Cox v. Eighth Judicial District Court ex rel. County of Clark
Cox v. Eighth Judicial District Court ex rel. County of Clark
Opinion of the Court
This original proceeding stems from an appeal in a case concerning a complaint for partition or sale of certain Clark County real property. In that case, this court reversed the district court’s judgment transferring the property from petitioners to real parties in interest through a judicial sale and remanded the matter to the district court for further proceedings. When petitioners took steps to undo the judicial sale in light of the court’s order, real parties in interest obtained a temporary restraining order from a different district court department, barring petitioners from further challenging the judicial sale.

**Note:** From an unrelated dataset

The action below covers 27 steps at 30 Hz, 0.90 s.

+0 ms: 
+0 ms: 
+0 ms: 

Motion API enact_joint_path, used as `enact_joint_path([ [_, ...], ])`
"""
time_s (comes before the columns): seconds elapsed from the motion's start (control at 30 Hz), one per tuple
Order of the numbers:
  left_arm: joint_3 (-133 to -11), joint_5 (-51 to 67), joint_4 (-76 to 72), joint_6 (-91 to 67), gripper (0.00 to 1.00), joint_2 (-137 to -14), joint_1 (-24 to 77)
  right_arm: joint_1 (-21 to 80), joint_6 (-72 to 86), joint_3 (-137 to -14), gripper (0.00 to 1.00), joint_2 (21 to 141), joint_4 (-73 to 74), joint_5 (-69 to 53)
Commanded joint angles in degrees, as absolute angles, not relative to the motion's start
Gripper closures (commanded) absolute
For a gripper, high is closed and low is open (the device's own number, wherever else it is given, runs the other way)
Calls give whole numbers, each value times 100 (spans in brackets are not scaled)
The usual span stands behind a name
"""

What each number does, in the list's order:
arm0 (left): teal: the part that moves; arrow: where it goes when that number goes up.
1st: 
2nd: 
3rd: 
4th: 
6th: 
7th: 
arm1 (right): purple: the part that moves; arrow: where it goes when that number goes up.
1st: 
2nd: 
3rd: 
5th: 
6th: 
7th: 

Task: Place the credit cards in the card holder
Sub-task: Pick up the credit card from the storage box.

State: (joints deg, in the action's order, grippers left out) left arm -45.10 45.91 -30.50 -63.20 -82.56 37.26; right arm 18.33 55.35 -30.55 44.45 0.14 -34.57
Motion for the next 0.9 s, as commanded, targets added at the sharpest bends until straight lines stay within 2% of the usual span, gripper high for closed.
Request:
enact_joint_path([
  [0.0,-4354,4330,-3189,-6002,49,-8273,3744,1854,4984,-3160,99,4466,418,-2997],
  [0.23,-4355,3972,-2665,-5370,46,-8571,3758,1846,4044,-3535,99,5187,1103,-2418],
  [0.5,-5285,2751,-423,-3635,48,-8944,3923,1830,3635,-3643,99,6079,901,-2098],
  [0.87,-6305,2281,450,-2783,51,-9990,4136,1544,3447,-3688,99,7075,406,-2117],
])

The temporary restraining order was premised on the general principle that valid judicial sales to bona fide purchasers survive appellate reversals. Petitioners are seeking a writ of mandamus directing the district court to vacate its temporary restraining order, allowing them to continue with their efforts to reacquire the property.
In considering this petition, we clarify that bona fide purchasers at judicial sales are not protected under the general principle that judicial sales survive appellate reversals if the district court lacked jurisdiction to order the sale. In this situation, judicial sales may be challenged collaterally or in remanded proceedings in the original action.
Here, before ordering petitioners’ property sold in the partition action, the district court improperly denied petitioners’ motion to dismiss the action pursuant to NRCP 41(e)’s requirement that an action be brought to trial within five years from the date that a complaint is filed. After the five-year deadline for bringing the case to trial expired, dismissal was mandatory under that rule. Thus, we conclude that the district court lacked jurisdiction to take the partition action to judgment and order the judicial sale of petitioners’ real property. Accordingly, the judicial sale is void, and we grant this petition.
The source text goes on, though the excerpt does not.